Die Bundesregierung hat das neue EU-Haftbefehlsgesetz auf den Weg gebracht. Der vom Kabinett verabschiedete Entwurf soll Auslieferungsverfahren drastisch verkürzen.

HB BERLIN. Das Bundeskabinett hat den von Bundesjustizministerin Brigitte Zypries (SPD) vorgelegten neuen Gesetzentwurf für einen EU-Haftbefehl beschlossen. Damit werde der EU-Rahmenbeschluss nach den Vorgaben des Bundesverfassungsgerichts in nationales Recht umgesetzt, sagte Zypries.

Ein neuer Gesetzentwurf war nötig geworden, weil Karlsruhe das deutsche Gesetz im Juli 2005 für nichtig erklärt hatte. Seitdem durften mutmaßliche Straftäter mit deutschem Pass nicht mehr an andere EU-Staaten ausgeliefert werden.

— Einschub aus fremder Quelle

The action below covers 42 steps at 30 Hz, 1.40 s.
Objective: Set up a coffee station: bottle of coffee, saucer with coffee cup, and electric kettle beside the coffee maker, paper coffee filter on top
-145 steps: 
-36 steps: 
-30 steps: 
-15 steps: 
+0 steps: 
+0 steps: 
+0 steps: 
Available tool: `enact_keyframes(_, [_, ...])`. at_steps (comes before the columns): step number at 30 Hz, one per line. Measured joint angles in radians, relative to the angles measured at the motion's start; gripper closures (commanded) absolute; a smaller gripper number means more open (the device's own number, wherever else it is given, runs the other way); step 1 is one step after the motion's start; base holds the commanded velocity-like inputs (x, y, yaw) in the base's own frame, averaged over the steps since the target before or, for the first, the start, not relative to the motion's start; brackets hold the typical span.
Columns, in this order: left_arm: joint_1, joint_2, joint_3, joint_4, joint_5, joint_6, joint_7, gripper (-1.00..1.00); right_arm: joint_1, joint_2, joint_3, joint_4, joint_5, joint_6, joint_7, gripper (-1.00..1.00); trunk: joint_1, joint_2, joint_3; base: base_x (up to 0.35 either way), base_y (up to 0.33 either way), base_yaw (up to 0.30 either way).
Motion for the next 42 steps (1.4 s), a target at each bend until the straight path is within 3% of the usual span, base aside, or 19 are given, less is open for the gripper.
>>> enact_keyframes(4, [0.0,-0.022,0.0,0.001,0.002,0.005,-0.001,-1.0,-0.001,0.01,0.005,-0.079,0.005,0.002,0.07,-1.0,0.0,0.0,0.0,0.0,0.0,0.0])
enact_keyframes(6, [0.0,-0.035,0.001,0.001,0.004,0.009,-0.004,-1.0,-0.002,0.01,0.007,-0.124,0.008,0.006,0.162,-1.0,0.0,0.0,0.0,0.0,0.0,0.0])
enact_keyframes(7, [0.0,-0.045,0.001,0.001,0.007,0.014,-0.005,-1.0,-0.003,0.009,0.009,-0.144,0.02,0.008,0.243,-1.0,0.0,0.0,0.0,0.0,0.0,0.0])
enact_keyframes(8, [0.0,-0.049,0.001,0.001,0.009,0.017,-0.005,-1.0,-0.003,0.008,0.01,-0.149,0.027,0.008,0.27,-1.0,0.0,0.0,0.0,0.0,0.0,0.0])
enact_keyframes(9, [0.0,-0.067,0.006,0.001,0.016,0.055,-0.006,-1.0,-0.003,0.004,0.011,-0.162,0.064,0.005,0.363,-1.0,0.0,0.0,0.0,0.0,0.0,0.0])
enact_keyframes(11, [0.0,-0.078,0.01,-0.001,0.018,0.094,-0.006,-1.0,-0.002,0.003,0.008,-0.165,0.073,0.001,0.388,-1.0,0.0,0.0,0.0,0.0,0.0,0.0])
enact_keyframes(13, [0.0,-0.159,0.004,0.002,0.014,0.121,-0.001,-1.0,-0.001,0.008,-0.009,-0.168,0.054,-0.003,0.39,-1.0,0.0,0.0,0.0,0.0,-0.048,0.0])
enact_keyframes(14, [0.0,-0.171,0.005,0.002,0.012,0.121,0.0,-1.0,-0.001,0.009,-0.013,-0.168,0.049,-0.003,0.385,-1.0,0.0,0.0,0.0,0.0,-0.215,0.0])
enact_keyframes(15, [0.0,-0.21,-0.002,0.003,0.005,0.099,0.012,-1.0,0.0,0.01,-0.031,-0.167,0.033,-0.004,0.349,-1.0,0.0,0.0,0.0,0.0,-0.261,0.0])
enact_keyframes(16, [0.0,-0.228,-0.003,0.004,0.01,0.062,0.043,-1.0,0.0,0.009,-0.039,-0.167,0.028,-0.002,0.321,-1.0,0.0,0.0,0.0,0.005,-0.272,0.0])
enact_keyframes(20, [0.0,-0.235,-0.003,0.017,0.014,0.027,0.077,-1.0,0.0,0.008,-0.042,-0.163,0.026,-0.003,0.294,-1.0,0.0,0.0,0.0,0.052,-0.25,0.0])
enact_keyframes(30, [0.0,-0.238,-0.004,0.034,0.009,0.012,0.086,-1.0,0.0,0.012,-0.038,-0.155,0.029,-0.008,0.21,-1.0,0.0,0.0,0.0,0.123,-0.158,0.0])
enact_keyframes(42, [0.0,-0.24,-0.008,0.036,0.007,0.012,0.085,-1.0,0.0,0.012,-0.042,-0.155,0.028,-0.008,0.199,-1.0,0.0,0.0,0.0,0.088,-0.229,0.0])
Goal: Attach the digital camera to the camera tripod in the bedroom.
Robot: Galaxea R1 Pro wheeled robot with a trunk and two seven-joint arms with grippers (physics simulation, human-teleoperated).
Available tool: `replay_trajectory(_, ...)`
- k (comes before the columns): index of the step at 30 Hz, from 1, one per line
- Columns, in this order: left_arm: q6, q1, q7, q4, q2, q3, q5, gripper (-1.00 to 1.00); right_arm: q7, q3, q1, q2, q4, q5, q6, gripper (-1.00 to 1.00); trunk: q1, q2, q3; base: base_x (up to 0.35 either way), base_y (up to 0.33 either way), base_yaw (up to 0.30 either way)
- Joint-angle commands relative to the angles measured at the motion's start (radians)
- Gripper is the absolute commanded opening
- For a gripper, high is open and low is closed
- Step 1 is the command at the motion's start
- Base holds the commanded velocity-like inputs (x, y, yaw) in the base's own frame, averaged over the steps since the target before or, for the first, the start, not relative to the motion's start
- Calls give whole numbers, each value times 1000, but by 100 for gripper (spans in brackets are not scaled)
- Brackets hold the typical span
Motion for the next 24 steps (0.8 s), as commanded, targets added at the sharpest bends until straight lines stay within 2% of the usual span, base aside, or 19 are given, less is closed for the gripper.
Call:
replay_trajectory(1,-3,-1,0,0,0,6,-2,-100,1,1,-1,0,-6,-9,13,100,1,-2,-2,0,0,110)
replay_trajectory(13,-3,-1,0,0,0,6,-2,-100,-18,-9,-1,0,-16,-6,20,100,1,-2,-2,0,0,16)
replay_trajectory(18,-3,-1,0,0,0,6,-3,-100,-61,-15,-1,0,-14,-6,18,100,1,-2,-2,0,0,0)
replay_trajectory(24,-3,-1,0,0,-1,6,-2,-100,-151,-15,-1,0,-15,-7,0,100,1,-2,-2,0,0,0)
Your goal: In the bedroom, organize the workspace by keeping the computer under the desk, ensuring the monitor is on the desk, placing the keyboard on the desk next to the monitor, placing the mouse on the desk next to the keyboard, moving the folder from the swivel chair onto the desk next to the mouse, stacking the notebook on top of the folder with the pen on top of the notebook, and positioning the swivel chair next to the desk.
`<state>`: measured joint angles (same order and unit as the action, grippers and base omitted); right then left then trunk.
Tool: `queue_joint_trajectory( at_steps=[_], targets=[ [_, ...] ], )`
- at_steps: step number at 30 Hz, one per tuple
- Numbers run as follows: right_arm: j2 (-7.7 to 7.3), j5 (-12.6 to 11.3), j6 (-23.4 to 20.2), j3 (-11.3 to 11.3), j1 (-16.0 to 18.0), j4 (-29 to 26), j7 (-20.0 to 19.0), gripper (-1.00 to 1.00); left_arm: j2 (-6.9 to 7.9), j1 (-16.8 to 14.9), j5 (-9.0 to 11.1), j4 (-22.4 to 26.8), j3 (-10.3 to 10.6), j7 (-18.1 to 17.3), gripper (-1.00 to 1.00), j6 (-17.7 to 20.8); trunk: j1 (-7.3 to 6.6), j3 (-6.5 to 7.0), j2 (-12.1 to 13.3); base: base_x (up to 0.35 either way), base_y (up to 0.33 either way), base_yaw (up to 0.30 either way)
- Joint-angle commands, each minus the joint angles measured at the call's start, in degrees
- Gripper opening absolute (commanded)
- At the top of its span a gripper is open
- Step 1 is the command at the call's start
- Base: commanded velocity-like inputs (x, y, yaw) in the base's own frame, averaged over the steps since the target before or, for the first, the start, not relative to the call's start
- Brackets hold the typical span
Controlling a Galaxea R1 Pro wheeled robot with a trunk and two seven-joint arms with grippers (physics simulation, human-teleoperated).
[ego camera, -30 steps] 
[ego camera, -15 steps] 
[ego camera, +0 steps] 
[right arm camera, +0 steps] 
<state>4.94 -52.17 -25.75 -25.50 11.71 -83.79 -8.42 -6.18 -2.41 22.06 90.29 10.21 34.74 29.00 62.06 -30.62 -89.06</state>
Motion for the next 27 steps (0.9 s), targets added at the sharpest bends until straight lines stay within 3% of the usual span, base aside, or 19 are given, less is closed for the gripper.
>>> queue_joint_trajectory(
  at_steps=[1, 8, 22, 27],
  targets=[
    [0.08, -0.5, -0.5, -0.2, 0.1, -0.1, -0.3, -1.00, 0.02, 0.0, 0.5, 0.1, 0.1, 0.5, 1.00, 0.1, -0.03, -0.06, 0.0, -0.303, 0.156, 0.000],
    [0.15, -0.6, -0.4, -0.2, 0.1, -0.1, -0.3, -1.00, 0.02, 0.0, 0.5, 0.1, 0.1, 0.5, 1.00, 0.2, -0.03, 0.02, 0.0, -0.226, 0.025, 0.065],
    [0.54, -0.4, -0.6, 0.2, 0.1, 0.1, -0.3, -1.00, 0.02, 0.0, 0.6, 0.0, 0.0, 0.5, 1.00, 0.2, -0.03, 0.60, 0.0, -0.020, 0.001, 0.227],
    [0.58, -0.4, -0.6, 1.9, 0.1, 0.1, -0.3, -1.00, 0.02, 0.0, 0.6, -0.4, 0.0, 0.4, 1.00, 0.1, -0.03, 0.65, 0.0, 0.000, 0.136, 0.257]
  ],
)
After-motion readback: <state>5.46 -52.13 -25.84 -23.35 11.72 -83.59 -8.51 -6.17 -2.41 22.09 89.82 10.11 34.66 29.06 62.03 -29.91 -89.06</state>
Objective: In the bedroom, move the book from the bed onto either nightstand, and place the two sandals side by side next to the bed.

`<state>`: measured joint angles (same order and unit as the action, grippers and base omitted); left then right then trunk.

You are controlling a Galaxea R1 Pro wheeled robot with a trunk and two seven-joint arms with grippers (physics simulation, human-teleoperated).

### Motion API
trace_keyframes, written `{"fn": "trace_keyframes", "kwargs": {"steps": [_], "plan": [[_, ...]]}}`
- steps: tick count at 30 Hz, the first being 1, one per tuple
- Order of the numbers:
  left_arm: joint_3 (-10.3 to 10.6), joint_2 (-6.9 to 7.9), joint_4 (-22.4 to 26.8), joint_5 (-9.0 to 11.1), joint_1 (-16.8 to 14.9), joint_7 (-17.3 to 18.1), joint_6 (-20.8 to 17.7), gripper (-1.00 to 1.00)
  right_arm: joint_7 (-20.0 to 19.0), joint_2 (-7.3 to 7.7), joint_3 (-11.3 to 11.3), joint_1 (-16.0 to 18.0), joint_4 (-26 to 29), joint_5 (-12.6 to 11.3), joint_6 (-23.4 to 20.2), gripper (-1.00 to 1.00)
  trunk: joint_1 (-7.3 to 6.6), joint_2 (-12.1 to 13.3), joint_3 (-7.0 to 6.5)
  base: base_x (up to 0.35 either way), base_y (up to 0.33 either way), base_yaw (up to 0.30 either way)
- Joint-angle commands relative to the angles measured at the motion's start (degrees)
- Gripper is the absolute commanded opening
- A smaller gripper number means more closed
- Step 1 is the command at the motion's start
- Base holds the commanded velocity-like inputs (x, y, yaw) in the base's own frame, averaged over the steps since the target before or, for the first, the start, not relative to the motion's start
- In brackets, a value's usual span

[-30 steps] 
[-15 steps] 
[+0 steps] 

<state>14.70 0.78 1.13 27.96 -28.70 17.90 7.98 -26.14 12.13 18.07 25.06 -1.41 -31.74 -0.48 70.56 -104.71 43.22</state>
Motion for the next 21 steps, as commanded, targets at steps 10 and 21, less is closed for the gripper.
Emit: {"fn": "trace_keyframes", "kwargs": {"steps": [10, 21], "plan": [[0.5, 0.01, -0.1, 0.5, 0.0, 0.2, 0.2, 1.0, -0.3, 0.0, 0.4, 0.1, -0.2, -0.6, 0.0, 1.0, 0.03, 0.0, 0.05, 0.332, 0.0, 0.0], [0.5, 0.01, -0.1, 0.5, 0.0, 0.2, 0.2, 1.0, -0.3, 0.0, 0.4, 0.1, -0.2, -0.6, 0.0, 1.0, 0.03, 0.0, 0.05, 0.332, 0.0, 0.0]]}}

Zypries erklärte, das neue Gesetz solle für eine erhebliche Verkürzung der Auslieferungsverfahren und damit der Auslieferungshaft sorgen. Laut EU-Kommission dauern die Verfahren durchschnittlich nur noch 43 Tage gegenüber neun Monaten nach alten Recht. Stimmt der Strafverfolgte seiner Auslieferung zu, verkürzt sich die Verfahrenszeit auf 13 Tage.

Das Gesetz soll auch die Vorgabe des Bundesverfassungsgerichts umsetzen, wonach zur Strafverfolgung nicht ausgeliefert werden darf, wenn ein „maßgeblicher Inlandsbezug“ vorliegt. Dieser ist laut Justizministerium bei einer Straftat gegeben, „wenn sämtliche oder wesentliche Teile des Handlungs- und Erfolgsortes im Inland liegen“.